» **DESCRIPTION OF THE TASK**: Copy nothing but the lines below running from the line containing "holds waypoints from" through the line containing "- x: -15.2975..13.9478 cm", both end lines included.

-.-.-

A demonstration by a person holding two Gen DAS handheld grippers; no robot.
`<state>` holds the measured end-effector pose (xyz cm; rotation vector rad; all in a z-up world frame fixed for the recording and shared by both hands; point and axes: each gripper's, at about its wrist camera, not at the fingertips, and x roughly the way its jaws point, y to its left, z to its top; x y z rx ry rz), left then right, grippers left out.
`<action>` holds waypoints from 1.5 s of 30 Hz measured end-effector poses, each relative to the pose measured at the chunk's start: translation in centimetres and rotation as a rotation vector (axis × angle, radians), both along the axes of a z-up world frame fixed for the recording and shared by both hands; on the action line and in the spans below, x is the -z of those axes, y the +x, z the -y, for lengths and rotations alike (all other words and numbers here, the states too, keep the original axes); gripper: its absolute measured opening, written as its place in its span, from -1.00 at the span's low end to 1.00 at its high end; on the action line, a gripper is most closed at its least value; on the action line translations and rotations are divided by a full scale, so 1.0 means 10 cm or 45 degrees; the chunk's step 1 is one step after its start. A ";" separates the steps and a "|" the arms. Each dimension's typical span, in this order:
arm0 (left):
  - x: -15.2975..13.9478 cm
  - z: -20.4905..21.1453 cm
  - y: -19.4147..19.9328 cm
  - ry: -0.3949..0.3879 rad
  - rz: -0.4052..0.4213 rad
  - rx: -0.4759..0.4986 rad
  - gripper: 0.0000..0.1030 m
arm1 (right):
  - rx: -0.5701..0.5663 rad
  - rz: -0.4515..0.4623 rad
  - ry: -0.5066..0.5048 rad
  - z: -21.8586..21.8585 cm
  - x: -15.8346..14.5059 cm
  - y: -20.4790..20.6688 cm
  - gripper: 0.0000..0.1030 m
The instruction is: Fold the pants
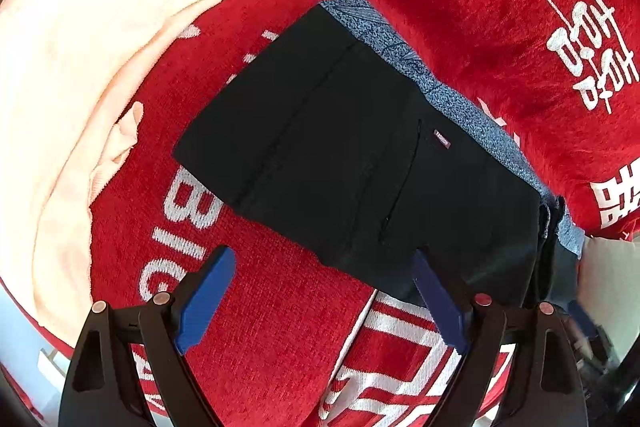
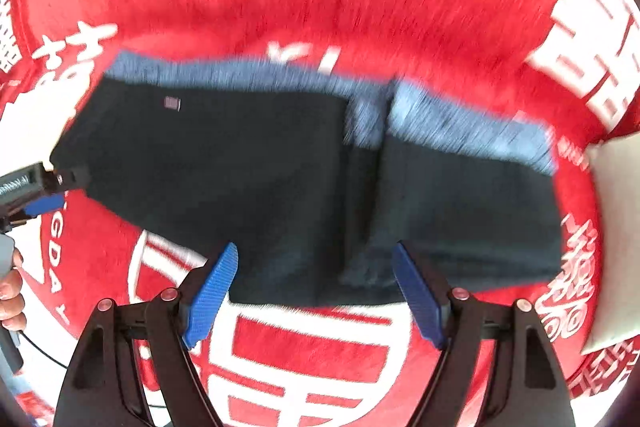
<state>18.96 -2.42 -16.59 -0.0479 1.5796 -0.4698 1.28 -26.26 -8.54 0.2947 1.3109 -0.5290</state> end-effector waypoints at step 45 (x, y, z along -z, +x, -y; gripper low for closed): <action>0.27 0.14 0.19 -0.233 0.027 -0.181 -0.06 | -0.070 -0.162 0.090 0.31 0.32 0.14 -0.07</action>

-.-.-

» **FINAL ANSWER**:
`<action>` holds waypoints from 1.5 s of 30 Hz measured end-effector poses, each relative to the pose measured at the chunk's start: translation in centimetres and rotation as a rotation vector (axis × angle, radians), both along the axes of a z-up world frame fixed for the recording and shared by both hands; on the action line and in the spans below, x is the -z of those axes, y the +x, z the -y, for lengths and rotations alike (all other words and numbers here, the states too, keep the original axes); gripper: its absolute measured opening, written as its place in its span, from -1.00 at the span's low end to 1.00 at its high end; on the action line, a gripper is most closed at its least value; on the action line translations and rotations are divided by a full scale, so 1.0 means 10 cm or 45 degrees; the chunk's step 1 is one step after its start. A ";" separates the steps and a "|" the arms. Each dimension's typical span, in this order:
arm0 (left):
  - x: -15.2975..13.9478 cm

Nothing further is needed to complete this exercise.